→ **YOUR ASSIGNMENT**: Below is a listing. Return the lines from the one that contains "243 80 3.08" to the one that contains "Quiz Round 4", both ends included, verbatim and with no pictures.

→ **GIVEN DATA**:

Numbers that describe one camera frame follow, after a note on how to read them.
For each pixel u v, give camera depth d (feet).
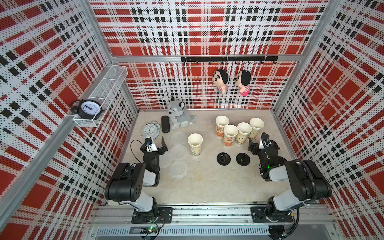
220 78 2.98
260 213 2.41
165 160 3.07
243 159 3.01
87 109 2.08
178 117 3.33
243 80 3.08
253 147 2.70
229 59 2.92
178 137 3.49
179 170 2.95
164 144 2.70
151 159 2.22
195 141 2.90
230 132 2.98
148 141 2.44
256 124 3.11
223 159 3.05
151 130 3.42
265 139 2.48
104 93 2.64
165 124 3.60
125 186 1.45
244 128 3.03
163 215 2.41
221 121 3.19
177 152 3.17
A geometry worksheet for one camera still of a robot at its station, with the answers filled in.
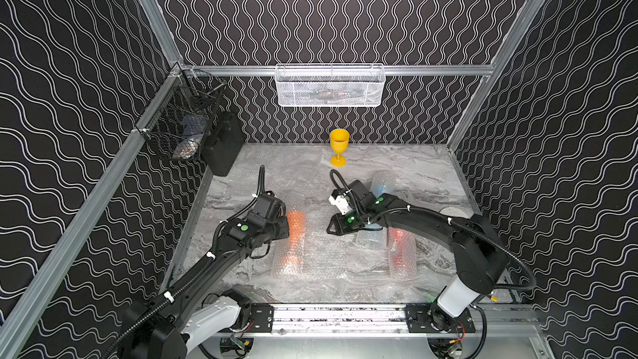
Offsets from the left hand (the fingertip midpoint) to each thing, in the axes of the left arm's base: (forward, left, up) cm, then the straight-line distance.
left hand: (284, 222), depth 80 cm
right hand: (+1, -15, -5) cm, 16 cm away
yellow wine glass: (+41, -17, 0) cm, 44 cm away
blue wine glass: (-1, -30, -6) cm, 30 cm away
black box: (+33, +30, +2) cm, 45 cm away
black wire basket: (+31, +44, +12) cm, 56 cm away
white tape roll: (+15, -63, -12) cm, 66 cm away
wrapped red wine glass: (-6, -38, -5) cm, 39 cm away
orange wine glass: (-4, -8, -13) cm, 16 cm away
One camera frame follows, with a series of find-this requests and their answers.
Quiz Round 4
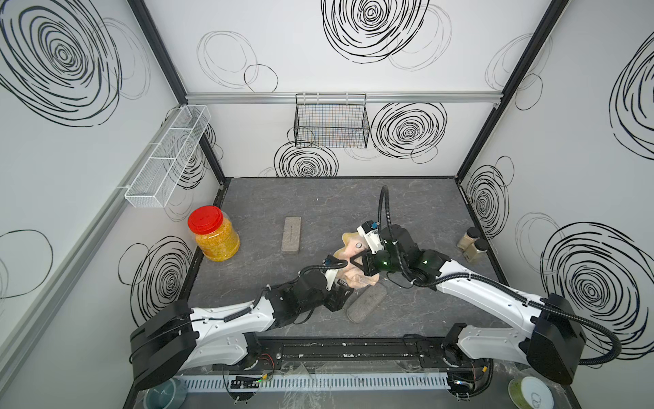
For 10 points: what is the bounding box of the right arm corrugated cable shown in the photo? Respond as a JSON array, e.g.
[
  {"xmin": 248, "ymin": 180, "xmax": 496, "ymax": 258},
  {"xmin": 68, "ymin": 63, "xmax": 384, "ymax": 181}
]
[{"xmin": 376, "ymin": 185, "xmax": 623, "ymax": 366}]

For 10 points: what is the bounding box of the brown spice bottle near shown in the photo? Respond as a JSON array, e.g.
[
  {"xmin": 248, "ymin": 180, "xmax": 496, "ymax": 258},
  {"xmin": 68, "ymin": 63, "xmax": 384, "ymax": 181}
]
[{"xmin": 463, "ymin": 239, "xmax": 490, "ymax": 263}]

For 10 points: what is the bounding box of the brown spice bottle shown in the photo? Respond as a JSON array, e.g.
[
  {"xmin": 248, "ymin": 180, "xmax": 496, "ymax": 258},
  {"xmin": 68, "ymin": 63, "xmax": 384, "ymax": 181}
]
[
  {"xmin": 456, "ymin": 227, "xmax": 481, "ymax": 252},
  {"xmin": 463, "ymin": 239, "xmax": 490, "ymax": 263}
]

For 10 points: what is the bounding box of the red lid yellow jar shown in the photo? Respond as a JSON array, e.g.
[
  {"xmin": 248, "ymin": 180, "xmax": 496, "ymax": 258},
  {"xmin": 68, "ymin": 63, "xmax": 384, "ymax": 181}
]
[{"xmin": 187, "ymin": 206, "xmax": 240, "ymax": 262}]

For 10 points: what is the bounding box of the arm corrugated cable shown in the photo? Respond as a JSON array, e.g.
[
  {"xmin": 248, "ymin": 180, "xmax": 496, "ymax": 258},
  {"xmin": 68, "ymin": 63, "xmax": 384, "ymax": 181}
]
[
  {"xmin": 376, "ymin": 185, "xmax": 623, "ymax": 366},
  {"xmin": 221, "ymin": 260, "xmax": 348, "ymax": 323}
]

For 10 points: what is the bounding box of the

→ **ANSWER FOR THE TASK**:
243 80 3.08
253 147 2.70
229 59 2.92
178 137 3.49
179 170 2.95
164 144 2.70
151 159 2.22
195 141 2.90
230 132 2.98
148 141 2.44
256 124 3.11
223 159 3.05
151 130 3.42
265 139 2.48
104 93 2.64
165 124 3.60
125 186 1.45
244 128 3.03
163 215 2.41
221 121 3.19
177 152 3.17
A geometry worksheet for one camera still of a robot at its station, with the answers filled in.
Offsets from the left hand (the fingertip midpoint) to each thing, in the axes of the left arm's base: (forward, left, up) cm, then the straight-line distance.
left hand: (284, 222), depth 80 cm
right hand: (+1, -15, -5) cm, 16 cm away
yellow wine glass: (+41, -17, 0) cm, 44 cm away
blue wine glass: (-1, -30, -6) cm, 30 cm away
black box: (+33, +30, +2) cm, 45 cm away
black wire basket: (+31, +44, +12) cm, 56 cm away
white tape roll: (+15, -63, -12) cm, 66 cm away
wrapped red wine glass: (-6, -38, -5) cm, 39 cm away
orange wine glass: (-4, -8, -13) cm, 16 cm away
One camera frame follows, with a series of find-this requests and their answers.
Quiz Round 4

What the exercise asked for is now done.